## ACTION ITEM
In the listing below, locate the line containing "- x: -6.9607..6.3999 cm"; reproduce that line and all lines that follow it, unchanged.

══════════════════════════════

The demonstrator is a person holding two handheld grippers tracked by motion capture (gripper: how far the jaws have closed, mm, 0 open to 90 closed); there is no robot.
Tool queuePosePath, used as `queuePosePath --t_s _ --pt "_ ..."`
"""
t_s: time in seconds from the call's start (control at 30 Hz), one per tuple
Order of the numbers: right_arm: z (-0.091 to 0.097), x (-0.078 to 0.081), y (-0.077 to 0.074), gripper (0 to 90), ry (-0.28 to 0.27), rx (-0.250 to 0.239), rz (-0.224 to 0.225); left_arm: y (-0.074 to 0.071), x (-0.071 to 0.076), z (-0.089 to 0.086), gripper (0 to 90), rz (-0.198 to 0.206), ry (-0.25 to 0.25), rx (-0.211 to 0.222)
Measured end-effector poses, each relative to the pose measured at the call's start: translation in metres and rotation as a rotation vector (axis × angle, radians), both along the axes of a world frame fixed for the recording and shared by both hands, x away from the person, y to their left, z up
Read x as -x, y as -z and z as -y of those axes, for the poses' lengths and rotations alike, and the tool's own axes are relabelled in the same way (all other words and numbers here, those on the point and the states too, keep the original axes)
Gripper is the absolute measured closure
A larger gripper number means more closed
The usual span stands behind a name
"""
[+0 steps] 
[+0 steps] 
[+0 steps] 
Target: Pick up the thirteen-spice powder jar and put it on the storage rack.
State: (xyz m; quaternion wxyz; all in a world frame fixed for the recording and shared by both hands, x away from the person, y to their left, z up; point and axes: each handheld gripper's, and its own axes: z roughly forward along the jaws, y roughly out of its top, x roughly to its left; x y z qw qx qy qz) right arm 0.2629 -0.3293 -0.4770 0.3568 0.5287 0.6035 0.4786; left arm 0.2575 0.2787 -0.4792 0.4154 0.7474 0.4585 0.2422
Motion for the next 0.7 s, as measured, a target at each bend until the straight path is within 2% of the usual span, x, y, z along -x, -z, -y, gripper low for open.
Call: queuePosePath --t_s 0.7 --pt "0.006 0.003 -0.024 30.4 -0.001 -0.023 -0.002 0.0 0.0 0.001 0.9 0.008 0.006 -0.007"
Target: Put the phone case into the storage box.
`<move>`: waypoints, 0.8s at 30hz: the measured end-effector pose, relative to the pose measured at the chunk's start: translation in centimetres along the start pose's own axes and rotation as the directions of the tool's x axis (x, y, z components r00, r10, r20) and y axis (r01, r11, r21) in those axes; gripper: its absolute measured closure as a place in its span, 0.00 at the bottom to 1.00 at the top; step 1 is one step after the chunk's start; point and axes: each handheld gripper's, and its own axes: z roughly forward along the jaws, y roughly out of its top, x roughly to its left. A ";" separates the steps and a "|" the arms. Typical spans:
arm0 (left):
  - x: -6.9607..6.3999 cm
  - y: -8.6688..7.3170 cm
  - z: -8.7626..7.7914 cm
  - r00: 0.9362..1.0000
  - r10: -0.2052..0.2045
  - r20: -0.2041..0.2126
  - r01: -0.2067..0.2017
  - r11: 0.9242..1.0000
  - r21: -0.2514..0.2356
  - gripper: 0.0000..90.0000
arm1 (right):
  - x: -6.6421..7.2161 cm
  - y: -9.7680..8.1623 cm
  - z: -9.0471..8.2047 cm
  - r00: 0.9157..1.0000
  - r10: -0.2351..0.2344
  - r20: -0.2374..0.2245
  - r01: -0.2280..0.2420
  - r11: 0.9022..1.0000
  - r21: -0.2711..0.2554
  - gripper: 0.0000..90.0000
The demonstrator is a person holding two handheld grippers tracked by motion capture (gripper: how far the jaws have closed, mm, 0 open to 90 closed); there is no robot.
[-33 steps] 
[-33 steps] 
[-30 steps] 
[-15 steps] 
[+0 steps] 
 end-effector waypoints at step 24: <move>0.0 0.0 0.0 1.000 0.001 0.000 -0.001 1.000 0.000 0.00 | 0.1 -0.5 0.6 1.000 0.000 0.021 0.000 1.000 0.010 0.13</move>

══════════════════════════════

## EXERCISE ANSWER
  - x: -6.9607..6.3999 cm
  - y: -8.6688..7.3170 cm
  - z: -8.7626..7.7914 cm
  - r00: 0.9362..1.0000
  - r10: -0.2052..0.2045
  - r20: -0.2041..0.2126
  - r01: -0.2067..0.2017
  - r11: 0.9242..1.0000
  - r21: -0.2514..0.2356
  - gripper: 0.0000..90.0000
arm1 (right):
  - x: -6.6421..7.2161 cm
  - y: -9.7680..8.1623 cm
  - z: -9.0471..8.2047 cm
  - r00: 0.9157..1.0000
  - r10: -0.2351..0.2344
  - r20: -0.2374..0.2245
  - r01: -0.2280..0.2420
  - r11: 0.9022..1.0000
  - r21: -0.2711..0.2554
  - gripper: 0.0000..90.0000
The demonstrator is a person holding two handheld grippers tracked by motion capture (gripper: how far the jaws have closed, mm, 0 open to 90 closed); there is no robot.
[-33 steps] 
[-33 steps] 
[-30 steps] 
[-15 steps] 
[+0 steps] 
 end-effector waypoints at step 24: <move>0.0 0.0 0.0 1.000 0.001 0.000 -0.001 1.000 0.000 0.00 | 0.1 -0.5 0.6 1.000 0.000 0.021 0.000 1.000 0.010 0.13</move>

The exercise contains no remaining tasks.